Book Read Free

Cooking for Picasso

Page 13

by Camille Aubray


  When Ondine brought the tray into the dining room, Picasso and his female visitor were immersed in conversation. He leaned forward to gaze at the food on its platter, giving it a quick nod of approval, and Ondine set to work with her serving fork and knife, lifting the bones entirely off the fish in one expert maneuver before arranging the meal on individual plates.

  “The world is full of hypocrites,” Dora was saying. “Headlines all screaming about Herr Hitler reoccupying the Rhineland—but still the politicians do nothing. They all know it’s a blatant violation of the Treaty of Versailles! And yet those same journalists have orgasms about the Nazis hosting the summer Olympics. An outrage, to award Germany the honor, instead of Spain!”

  “The fascists have more money. They can always outbid the leftists,” Picasso answered calmly.

  “Yes, but where do the Nazis get all that money?” Dora said meaningfully. “Who gave Hitler enough funds to build his monster stadium—oh, how he loves stadiums, and this one’s going to have a hundred thousand seats! And such sophisticated sound devices, just so that foul little man can broadcast his glory to over forty countries around the globe. The world’s gone mad.”

  Despite the frightening things they were talking about, Ondine couldn’t help noticing how lovely Dora’s voice was—melodic and mesmerizing, all the more so because she radiated high intelligence and a serious mind; and she spoke with passionate conviction, as if she’d thought about it deeply and cared personally about world events. Her gaze was sharp and clear, and Picasso seemed impressed with her.

  “The world’s been seduced by a man of force, as it always has and always will,” he replied.

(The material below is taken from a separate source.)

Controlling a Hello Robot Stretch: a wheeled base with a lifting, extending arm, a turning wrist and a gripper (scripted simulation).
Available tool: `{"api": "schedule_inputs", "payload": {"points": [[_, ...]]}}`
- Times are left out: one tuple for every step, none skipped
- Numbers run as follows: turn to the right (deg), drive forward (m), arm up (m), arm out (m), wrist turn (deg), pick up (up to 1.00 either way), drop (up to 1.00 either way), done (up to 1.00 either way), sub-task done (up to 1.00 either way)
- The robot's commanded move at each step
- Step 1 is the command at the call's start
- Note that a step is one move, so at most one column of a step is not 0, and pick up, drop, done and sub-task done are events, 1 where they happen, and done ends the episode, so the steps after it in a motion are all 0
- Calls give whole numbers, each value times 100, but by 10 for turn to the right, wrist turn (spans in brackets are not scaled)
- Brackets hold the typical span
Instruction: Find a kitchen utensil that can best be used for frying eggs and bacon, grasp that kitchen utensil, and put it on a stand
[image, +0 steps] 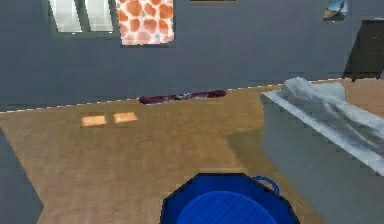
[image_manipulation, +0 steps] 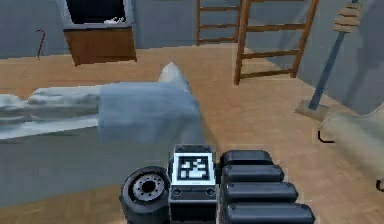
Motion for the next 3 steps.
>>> {"api": "schedule_inputs", "payload": {"points": [[0, 100, 0, 0, 0, 0, 0, 0, 0], [0, 95, 0, 0, 0, 0, 0, 0, 0], [300, 0, 0, 0, 0, 0, 0, 0, 0]]}}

  Ondine could scarcely believe that a woman was discussing money and politics with a man. She certainly hoped Picasso wasn’t going to ask Ondine her opinion on Germany. She was suddenly aware that Dora was watching her every move, not directly but out of the corners of her eyes, like a cat.

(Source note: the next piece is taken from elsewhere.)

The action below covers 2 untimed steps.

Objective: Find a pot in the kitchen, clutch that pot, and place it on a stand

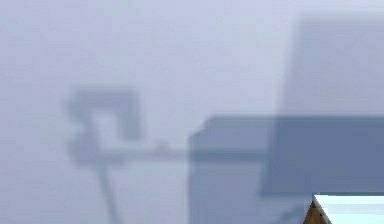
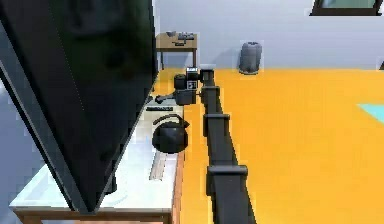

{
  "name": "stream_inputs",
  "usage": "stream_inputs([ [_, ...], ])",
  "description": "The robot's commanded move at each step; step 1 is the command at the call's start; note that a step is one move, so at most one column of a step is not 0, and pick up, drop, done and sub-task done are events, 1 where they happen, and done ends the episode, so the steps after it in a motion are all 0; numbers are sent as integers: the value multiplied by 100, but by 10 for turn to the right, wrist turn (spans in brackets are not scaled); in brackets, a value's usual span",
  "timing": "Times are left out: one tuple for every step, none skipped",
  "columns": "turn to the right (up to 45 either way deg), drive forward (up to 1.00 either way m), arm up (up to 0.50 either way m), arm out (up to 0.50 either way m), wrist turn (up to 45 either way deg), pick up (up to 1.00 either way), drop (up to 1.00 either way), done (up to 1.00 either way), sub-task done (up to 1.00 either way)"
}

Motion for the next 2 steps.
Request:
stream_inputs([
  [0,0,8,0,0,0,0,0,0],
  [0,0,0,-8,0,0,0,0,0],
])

  Meanwhile Picasso was watching Dora’s attitude toward Ondine with a look of supreme amusement.

  This woman must be a reporter, come to interview him, Ondine thought uncertainly as she returned to the kitchen. Perhaps that was why Picasso was showing off about having a Provençal chef.

  She was surprised to find herself feeling strangely possessive of Picasso. She’d never been bothered by the other, blonde woman, who’d seemed more like a phantom because she hadn’t directly intruded on the special, weekday solitude that Ondine had been sharing with her Patron.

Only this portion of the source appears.